* [EXERCISE DESCRIPTION]: Would you transcribe all of the data exactly, down to the last character?
══════
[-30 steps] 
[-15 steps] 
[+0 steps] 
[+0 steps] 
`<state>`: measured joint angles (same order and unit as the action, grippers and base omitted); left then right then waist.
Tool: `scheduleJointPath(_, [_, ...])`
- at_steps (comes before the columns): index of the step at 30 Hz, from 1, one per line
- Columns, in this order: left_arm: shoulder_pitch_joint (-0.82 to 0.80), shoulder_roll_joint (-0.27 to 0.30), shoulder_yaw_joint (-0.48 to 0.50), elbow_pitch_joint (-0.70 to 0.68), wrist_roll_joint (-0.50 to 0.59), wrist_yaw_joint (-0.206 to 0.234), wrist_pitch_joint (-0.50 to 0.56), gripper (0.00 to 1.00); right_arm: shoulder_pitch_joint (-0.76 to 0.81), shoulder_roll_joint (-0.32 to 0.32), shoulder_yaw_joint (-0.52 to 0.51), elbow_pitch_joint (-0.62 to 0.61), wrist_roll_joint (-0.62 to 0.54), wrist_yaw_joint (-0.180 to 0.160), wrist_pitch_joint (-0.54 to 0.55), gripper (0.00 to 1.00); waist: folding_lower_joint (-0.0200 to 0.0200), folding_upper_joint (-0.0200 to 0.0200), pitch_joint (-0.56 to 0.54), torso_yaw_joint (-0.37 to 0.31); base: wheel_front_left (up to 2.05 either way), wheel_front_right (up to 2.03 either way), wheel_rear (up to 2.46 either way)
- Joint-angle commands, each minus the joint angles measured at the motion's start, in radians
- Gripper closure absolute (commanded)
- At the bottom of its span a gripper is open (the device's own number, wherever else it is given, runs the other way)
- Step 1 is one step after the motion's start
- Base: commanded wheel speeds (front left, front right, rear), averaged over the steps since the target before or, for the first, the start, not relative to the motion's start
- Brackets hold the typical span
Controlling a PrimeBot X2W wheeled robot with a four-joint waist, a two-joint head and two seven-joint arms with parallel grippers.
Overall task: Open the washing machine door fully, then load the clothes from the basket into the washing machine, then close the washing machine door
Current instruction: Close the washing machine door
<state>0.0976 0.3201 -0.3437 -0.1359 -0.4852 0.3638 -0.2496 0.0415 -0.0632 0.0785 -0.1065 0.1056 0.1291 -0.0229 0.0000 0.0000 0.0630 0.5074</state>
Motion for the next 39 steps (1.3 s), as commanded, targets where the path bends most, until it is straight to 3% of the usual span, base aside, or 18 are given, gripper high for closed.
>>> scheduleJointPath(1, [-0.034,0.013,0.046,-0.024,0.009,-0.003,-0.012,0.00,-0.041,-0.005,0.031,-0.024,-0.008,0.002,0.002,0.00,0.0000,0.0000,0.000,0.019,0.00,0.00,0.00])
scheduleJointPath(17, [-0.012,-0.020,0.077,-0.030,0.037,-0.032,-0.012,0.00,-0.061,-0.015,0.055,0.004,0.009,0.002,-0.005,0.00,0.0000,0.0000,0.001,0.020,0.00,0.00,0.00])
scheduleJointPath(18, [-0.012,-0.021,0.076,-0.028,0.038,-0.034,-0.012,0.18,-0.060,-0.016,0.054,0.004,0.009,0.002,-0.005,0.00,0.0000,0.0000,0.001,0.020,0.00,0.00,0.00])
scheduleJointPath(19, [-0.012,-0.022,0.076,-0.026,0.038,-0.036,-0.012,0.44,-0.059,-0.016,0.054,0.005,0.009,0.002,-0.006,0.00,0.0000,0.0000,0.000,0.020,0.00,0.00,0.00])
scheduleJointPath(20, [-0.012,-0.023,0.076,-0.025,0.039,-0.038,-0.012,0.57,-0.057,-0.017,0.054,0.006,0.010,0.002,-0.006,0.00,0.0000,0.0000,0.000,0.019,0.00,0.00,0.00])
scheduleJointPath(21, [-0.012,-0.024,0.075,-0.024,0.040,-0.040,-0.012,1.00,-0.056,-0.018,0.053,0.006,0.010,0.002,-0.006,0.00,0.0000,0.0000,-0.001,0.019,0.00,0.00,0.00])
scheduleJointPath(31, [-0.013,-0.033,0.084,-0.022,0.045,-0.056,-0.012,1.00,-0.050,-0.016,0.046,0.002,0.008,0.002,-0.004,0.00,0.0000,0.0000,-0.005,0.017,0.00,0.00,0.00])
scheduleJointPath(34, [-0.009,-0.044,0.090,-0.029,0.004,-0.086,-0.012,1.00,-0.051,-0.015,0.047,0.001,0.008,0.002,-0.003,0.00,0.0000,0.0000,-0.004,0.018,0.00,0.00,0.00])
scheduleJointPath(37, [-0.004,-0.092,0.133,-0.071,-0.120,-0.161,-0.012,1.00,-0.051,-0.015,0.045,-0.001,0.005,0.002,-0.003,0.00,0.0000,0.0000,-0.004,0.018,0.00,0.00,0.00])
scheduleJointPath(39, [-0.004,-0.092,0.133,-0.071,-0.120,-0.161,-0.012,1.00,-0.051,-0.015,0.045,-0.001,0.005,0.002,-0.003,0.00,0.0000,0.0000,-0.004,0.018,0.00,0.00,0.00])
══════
* [RESPONSE TO THIS EXERCISE]:
[-30 steps] 
[-15 steps] 
[+0 steps] 
[+0 steps] 
`<state>`: measured joint angles (same order and unit as the action, grippers and base omitted); left then right then waist.
Tool: `scheduleJointPath(_, [_, ...])`
- at_steps (comes before the columns): index of the step at 30 Hz, from 1, one per line
- Columns, in this order: left_arm: shoulder_pitch_joint (-0.82 to 0.80), shoulder_roll_joint (-0.27 to 0.30), shoulder_yaw_joint (-0.48 to 0.50), elbow_pitch_joint (-0.70 to 0.68), wrist_roll_joint (-0.50 to 0.59), wrist_yaw_joint (-0.206 to 0.234), wrist_pitch_joint (-0.50 to 0.56), gripper (0.00 to 1.00); right_arm: shoulder_pitch_joint (-0.76 to 0.81), shoulder_roll_joint (-0.32 to 0.32), shoulder_yaw_joint (-0.52 to 0.51), elbow_pitch_joint (-0.62 to 0.61), wrist_roll_joint (-0.62 to 0.54), wrist_yaw_joint (-0.180 to 0.160), wrist_pitch_joint (-0.54 to 0.55), gripper (0.00 to 1.00); waist: folding_lower_joint (-0.0200 to 0.0200), folding_upper_joint (-0.0200 to 0.0200), pitch_joint (-0.56 to 0.54), torso_yaw_joint (-0.37 to 0.31); base: wheel_front_left (up to 2.05 either way), wheel_front_right (up to 2.03 either way), wheel_rear (up to 2.46 either way)
- Joint-angle commands, each minus the joint angles measured at the motion's start, in radians
- Gripper closure absolute (commanded)
- At the bottom of its span a gripper is open (the device's own number, wherever else it is given, runs the other way)
- Step 1 is one step after the motion's start
- Base: commanded wheel speeds (front left, front right, rear), averaged over the steps since the target before or, for the first, the start, not relative to the motion's start
- Brackets hold the typical span
Controlling a PrimeBot X2W wheeled robot with a four-joint waist, a two-joint head and two seven-joint arms with parallel grippers.
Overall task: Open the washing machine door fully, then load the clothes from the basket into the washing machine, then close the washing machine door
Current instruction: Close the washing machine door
<state>0.0976 0.3201 -0.3437 -0.1359 -0.4852 0.3638 -0.2496 0.0415 -0.0632 0.0785 -0.1065 0.1056 0.1291 -0.0229 0.0000 0.0000 0.0630 0.5074</state>
Motion for the next 39 steps (1.3 s), as commanded, targets where the path bends most, until it is straight to 3% of the usual span, base aside, or 18 are given, gripper high for closed.
>>> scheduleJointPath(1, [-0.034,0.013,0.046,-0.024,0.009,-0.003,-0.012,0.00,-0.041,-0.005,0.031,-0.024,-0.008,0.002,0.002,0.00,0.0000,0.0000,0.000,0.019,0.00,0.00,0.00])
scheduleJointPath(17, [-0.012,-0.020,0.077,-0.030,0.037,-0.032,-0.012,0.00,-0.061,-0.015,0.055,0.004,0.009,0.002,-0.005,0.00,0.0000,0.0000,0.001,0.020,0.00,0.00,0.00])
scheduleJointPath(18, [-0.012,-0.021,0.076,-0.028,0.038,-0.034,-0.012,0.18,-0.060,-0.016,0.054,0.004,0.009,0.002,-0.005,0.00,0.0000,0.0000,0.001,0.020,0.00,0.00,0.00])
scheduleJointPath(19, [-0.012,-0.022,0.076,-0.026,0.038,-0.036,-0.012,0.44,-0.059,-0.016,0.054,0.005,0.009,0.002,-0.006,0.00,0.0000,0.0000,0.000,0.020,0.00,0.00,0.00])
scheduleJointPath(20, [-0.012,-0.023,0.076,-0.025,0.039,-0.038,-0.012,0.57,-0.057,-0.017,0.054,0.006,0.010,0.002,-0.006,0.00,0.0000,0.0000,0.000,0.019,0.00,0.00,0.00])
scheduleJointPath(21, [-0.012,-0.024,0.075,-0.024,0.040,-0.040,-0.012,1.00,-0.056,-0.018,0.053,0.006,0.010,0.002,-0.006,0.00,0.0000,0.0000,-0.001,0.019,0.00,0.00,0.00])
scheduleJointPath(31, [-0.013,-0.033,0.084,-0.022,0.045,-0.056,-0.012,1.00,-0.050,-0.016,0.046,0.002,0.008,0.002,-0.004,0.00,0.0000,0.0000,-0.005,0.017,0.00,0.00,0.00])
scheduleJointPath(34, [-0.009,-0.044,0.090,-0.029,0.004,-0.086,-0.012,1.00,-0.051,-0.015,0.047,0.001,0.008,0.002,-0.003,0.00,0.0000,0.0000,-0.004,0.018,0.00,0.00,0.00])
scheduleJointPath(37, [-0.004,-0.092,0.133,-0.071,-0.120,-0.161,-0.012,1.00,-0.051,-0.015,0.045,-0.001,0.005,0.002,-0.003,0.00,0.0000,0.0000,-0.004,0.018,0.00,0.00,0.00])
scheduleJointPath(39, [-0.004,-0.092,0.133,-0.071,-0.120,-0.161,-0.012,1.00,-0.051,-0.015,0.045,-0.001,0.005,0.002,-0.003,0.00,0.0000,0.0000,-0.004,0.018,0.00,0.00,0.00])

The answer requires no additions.